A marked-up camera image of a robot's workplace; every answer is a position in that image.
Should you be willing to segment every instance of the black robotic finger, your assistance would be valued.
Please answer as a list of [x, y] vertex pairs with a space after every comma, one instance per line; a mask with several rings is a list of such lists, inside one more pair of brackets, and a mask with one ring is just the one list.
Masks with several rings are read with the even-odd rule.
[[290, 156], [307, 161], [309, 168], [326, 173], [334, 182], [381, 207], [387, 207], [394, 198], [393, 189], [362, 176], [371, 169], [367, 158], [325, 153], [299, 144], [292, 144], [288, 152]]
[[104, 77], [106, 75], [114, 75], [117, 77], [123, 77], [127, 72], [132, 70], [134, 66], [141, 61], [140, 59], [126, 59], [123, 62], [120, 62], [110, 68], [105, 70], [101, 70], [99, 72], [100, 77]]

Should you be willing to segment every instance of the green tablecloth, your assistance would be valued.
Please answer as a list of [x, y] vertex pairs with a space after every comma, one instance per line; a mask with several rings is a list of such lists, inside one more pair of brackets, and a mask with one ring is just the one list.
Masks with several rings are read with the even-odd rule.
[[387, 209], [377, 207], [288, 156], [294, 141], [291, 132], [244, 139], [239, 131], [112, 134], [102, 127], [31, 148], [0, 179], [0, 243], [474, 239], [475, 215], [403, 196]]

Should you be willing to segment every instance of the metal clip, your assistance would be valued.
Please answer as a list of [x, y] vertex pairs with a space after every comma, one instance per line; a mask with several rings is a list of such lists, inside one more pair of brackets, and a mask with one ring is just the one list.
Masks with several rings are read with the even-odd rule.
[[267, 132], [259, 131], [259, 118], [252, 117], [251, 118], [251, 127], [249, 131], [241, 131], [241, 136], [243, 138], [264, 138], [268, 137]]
::::::::
About this task:
Output every record above exactly as it was given.

Exercise solution:
A marked-up camera image of a robot's workplace; every answer is a position in that image.
Should you be willing to segment every instance of the black robotic finger, your assistance would be valued.
Please answer as a list of [x, y] vertex pairs with a space after every comma, one instance per line; a mask with several rings is a list of such lists, inside one more pair of brackets, and a mask with one ring is just the one list.
Masks with several rings are read with the even-odd rule.
[[290, 156], [307, 161], [309, 168], [326, 173], [334, 182], [381, 207], [387, 207], [394, 198], [393, 189], [362, 176], [371, 169], [367, 158], [325, 153], [299, 144], [292, 144], [288, 152]]
[[104, 77], [106, 75], [114, 75], [117, 77], [123, 77], [127, 72], [132, 70], [134, 66], [141, 61], [140, 59], [126, 59], [123, 62], [120, 62], [110, 68], [105, 70], [101, 70], [99, 72], [100, 77]]

Should you be willing to segment every instance of the green tablecloth, your assistance would be valued.
Please answer as a list of [x, y] vertex pairs with a space after every comma, one instance per line; a mask with several rings is a list of such lists, inside one more pair of brackets, and a mask with one ring is just the one list.
Masks with several rings are read with the even-odd rule.
[[387, 209], [377, 207], [288, 156], [294, 141], [291, 132], [244, 139], [239, 131], [112, 134], [102, 127], [31, 148], [0, 179], [0, 243], [474, 239], [475, 215], [403, 196]]

Should you be willing to segment every instance of the metal clip, your assistance would be valued.
Please answer as a list of [x, y] vertex pairs with a space after every comma, one instance per line; a mask with several rings is a list of such lists, inside one more pair of brackets, and a mask with one ring is just the one list.
Masks with several rings are read with the even-odd rule.
[[267, 132], [259, 131], [259, 118], [252, 117], [251, 118], [251, 127], [249, 131], [241, 131], [241, 136], [243, 138], [264, 138], [268, 137]]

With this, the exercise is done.